Now here is a photo of a friend of Sir Basil modeling some very fetching and modest swimwear.  As you know, I have always been an advocate of public modesty in regards ladies and gentlemen.  Although I think some tend to take the modesty thing too far.  Modesty is one thing and prudery another.  Hidden is preferable to flouted if you ask me.  I mean, one can’t exactly be alluring in a string bikini.  Hot yes, alluring no.  And this type of suit does fit the bill, I think. Alluring does come to mind.   I find it quite preferable to the Catholic Amish practice of diving in with your peasant skirt and hand knitted sweater still hanging about your body.  As if the sight your very large naked thighs and varicose veins would tempt us poor chaps beyond reason.  Really, after your sixth or seventh child, our attention tends to wander a bit.  Please, most of these women have to sneak up on bath water.

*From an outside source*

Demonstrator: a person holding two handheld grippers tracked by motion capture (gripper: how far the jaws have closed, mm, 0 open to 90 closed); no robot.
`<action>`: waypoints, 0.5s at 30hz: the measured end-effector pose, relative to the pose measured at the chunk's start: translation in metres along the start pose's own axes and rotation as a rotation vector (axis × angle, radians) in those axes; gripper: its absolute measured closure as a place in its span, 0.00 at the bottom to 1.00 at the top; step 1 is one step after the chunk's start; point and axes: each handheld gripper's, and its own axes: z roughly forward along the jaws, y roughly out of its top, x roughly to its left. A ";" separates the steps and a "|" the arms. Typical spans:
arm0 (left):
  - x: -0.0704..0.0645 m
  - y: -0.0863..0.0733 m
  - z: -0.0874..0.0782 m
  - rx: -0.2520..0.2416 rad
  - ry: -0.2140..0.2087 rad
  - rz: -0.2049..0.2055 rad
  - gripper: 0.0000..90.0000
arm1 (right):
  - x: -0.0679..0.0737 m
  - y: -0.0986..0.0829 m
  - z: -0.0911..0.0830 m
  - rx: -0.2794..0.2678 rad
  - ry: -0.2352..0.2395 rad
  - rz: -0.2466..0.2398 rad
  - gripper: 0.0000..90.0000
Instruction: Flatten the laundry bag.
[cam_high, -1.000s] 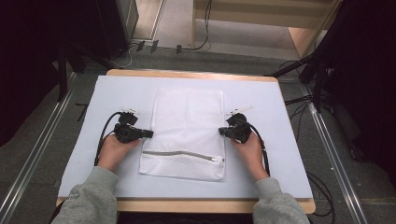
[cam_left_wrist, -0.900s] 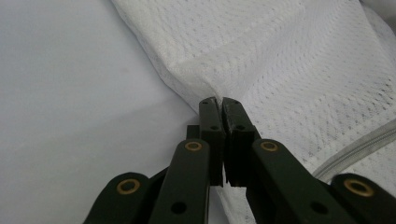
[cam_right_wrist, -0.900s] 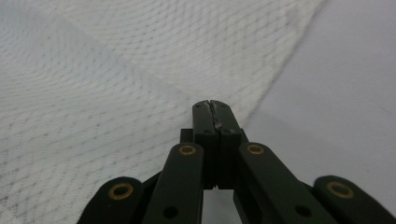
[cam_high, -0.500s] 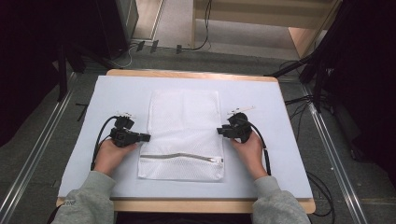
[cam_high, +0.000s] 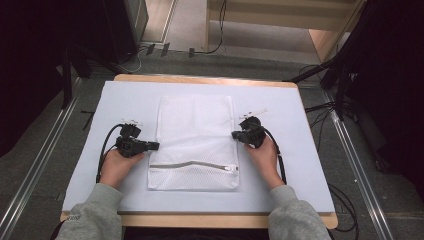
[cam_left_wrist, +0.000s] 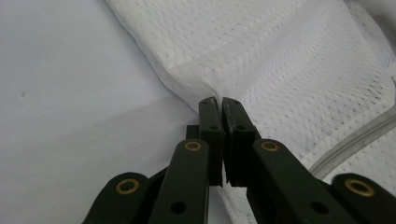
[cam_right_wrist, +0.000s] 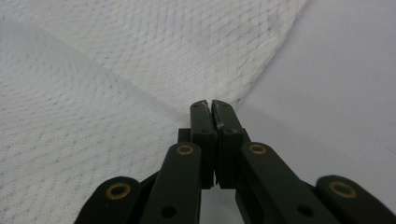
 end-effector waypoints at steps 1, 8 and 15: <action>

But this suit style is just right.  Although the Countess always wears the little skirt thing with hers.  I asked her one time why she always did this and she said that the design of the suit, in her opinion, with long tail and small triangle of cloth showing below tends to focus the eyes of lecherous men (read all) on the black cat.   As if they needed any help in the matter.  Of course, I didn’t see the problem with this particular design flaw, but that’s just me.  And all cat’s are gray in the dark anyway…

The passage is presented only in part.